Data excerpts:
[Start of section]

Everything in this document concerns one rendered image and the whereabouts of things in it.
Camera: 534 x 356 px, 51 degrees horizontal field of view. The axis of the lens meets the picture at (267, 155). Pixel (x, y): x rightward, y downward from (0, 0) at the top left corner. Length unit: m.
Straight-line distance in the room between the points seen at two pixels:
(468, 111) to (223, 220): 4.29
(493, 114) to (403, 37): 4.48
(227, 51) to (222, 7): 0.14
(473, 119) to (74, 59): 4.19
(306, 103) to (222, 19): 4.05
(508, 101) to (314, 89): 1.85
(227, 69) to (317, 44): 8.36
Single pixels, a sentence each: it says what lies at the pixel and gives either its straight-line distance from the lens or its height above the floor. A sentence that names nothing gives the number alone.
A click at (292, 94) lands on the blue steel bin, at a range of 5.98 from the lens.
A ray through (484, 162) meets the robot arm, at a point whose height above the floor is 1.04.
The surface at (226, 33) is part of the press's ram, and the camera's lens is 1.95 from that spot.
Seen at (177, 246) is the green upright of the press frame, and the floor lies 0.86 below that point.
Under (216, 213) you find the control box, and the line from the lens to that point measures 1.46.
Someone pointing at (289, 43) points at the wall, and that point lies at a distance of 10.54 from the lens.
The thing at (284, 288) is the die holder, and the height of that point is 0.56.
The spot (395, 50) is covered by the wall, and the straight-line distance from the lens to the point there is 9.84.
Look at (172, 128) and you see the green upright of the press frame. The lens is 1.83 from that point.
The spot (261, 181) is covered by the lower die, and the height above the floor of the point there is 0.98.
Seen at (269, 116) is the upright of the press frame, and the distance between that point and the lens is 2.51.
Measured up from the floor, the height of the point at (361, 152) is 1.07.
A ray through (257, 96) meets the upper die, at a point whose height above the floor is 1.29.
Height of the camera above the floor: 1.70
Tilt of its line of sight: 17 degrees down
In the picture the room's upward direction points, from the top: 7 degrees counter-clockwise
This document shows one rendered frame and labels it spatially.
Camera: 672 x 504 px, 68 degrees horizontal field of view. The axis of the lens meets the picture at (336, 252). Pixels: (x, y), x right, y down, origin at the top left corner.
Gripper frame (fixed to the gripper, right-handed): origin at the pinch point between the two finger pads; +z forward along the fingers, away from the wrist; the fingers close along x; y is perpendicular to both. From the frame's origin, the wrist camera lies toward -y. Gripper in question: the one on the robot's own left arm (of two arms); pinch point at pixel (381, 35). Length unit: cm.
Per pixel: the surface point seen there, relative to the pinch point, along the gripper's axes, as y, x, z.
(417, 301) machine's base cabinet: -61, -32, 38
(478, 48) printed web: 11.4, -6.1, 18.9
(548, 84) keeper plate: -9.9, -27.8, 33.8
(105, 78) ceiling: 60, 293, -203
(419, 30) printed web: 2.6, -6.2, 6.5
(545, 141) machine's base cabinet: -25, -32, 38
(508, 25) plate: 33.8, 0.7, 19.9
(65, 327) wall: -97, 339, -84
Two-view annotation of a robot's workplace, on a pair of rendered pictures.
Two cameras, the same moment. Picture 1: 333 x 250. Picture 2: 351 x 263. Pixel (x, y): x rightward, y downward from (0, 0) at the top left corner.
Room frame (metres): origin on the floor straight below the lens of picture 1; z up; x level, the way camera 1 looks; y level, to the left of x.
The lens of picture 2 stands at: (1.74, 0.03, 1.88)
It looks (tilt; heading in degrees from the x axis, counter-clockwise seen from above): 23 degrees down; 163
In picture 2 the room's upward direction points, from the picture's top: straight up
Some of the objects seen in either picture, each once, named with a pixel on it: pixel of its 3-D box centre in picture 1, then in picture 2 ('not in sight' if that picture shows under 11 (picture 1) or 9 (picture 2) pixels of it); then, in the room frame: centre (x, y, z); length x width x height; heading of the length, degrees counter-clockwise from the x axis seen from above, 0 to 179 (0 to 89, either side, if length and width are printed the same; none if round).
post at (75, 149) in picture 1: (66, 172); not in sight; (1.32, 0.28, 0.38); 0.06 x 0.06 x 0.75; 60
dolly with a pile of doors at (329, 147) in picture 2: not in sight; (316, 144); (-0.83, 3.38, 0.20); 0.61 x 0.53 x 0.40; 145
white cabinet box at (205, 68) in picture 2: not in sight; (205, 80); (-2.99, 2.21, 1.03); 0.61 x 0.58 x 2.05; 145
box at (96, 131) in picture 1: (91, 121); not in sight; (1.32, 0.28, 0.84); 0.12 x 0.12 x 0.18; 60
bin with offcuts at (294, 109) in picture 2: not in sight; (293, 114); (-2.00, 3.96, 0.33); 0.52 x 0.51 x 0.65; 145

[End of section]

EXERCISE REQUIREMENTS: In full and without alteration, write out the data above.

COMPLETED EXERCISE:
Everything in this document concerns one rendered image and the whereabouts of things in it.
Camera: 534 x 356 px, 51 degrees horizontal field of view. The axis of the lens meets the picture at (267, 155). Pixel (x, y): x rightward, y downward from (0, 0) at the top left corner. Length unit: m.
Straight-line distance in the room between the points seen at two pixels:
(468, 111) to (223, 220): 4.29
(493, 114) to (403, 37): 4.48
(227, 51) to (222, 7): 0.14
(473, 119) to (74, 59): 4.19
(306, 103) to (222, 19): 4.05
(508, 101) to (314, 89): 1.85
(227, 69) to (317, 44): 8.36
Single pixels, a sentence each: it says what lies at the pixel and gives either its straight-line distance from the lens or its height above the floor. A sentence that names nothing gives the number alone.
A click at (292, 94) lands on the blue steel bin, at a range of 5.98 from the lens.
A ray through (484, 162) meets the robot arm, at a point whose height above the floor is 1.04.
The surface at (226, 33) is part of the press's ram, and the camera's lens is 1.95 from that spot.
Seen at (177, 246) is the green upright of the press frame, and the floor lies 0.86 below that point.
Under (216, 213) you find the control box, and the line from the lens to that point measures 1.46.
Someone pointing at (289, 43) points at the wall, and that point lies at a distance of 10.54 from the lens.
The thing at (284, 288) is the die holder, and the height of that point is 0.56.
The spot (395, 50) is covered by the wall, and the straight-line distance from the lens to the point there is 9.84.
Look at (172, 128) and you see the green upright of the press frame. The lens is 1.83 from that point.
The spot (261, 181) is covered by the lower die, and the height above the floor of the point there is 0.98.
Seen at (269, 116) is the upright of the press frame, and the distance between that point and the lens is 2.51.
Measured up from the floor, the height of the point at (361, 152) is 1.07.
A ray through (257, 96) meets the upper die, at a point whose height above the floor is 1.29.
Height of the camera above the floor: 1.70
Tilt of its line of sight: 17 degrees down
In the picture the room's upward direction points, from the top: 7 degrees counter-clockwise
This document shows one rendered frame and labels it spatially.
Camera: 672 x 504 px, 68 degrees horizontal field of view. The axis of the lens meets the picture at (336, 252). Pixels: (x, y), x right, y down, origin at the top left corner.
Gripper frame (fixed to the gripper, right-handed): origin at the pinch point between the two finger pads; +z forward along the fingers, away from the wrist; the fingers close along x; y is perpendicular to both. From the frame's origin, the wrist camera lies toward -y. Gripper in question: the one on the robot's own left arm (of two arms); pinch point at pixel (381, 35). Length unit: cm.
Per pixel: the surface point seen there, relative to the pinch point, along the gripper's axes, as y, x, z.
(417, 301) machine's base cabinet: -61, -32, 38
(478, 48) printed web: 11.4, -6.1, 18.9
(548, 84) keeper plate: -9.9, -27.8, 33.8
(105, 78) ceiling: 60, 293, -203
(419, 30) printed web: 2.6, -6.2, 6.5
(545, 141) machine's base cabinet: -25, -32, 38
(508, 25) plate: 33.8, 0.7, 19.9
(65, 327) wall: -97, 339, -84
Two-view annotation of a robot's workplace, on a pair of rendered pictures.
Two cameras, the same moment. Picture 1: 333 x 250. Picture 2: 351 x 263. Pixel (x, y): x rightward, y downward from (0, 0) at the top left corner.
Room frame (metres): origin on the floor straight below the lens of picture 1; z up; x level, the way camera 1 looks; y level, to the left of x.
The lens of picture 2 stands at: (1.74, 0.03, 1.88)
It looks (tilt; heading in degrees from the x axis, counter-clockwise seen from above): 23 degrees down; 163
In picture 2 the room's upward direction points, from the picture's top: straight up
Some of the objects seen in either picture, each once, named with a pixel on it: pixel of its 3-D box centre in picture 1, then in picture 2 ('not in sight' if that picture shows under 11 (picture 1) or 9 (picture 2) pixels of it); then, in the room frame: centre (x, y, z); length x width x height; heading of the length, degrees counter-clockwise from the x axis seen from above, 0 to 179 (0 to 89, either side, if length and width are printed the same; none if round).
post at (75, 149) in picture 1: (66, 172); not in sight; (1.32, 0.28, 0.38); 0.06 x 0.06 x 0.75; 60
dolly with a pile of doors at (329, 147) in picture 2: not in sight; (316, 144); (-0.83, 3.38, 0.20); 0.61 x 0.53 x 0.40; 145
white cabinet box at (205, 68) in picture 2: not in sight; (205, 80); (-2.99, 2.21, 1.03); 0.61 x 0.58 x 2.05; 145
box at (96, 131) in picture 1: (91, 121); not in sight; (1.32, 0.28, 0.84); 0.12 x 0.12 x 0.18; 60
bin with offcuts at (294, 109) in picture 2: not in sight; (293, 114); (-2.00, 3.96, 0.33); 0.52 x 0.51 x 0.65; 145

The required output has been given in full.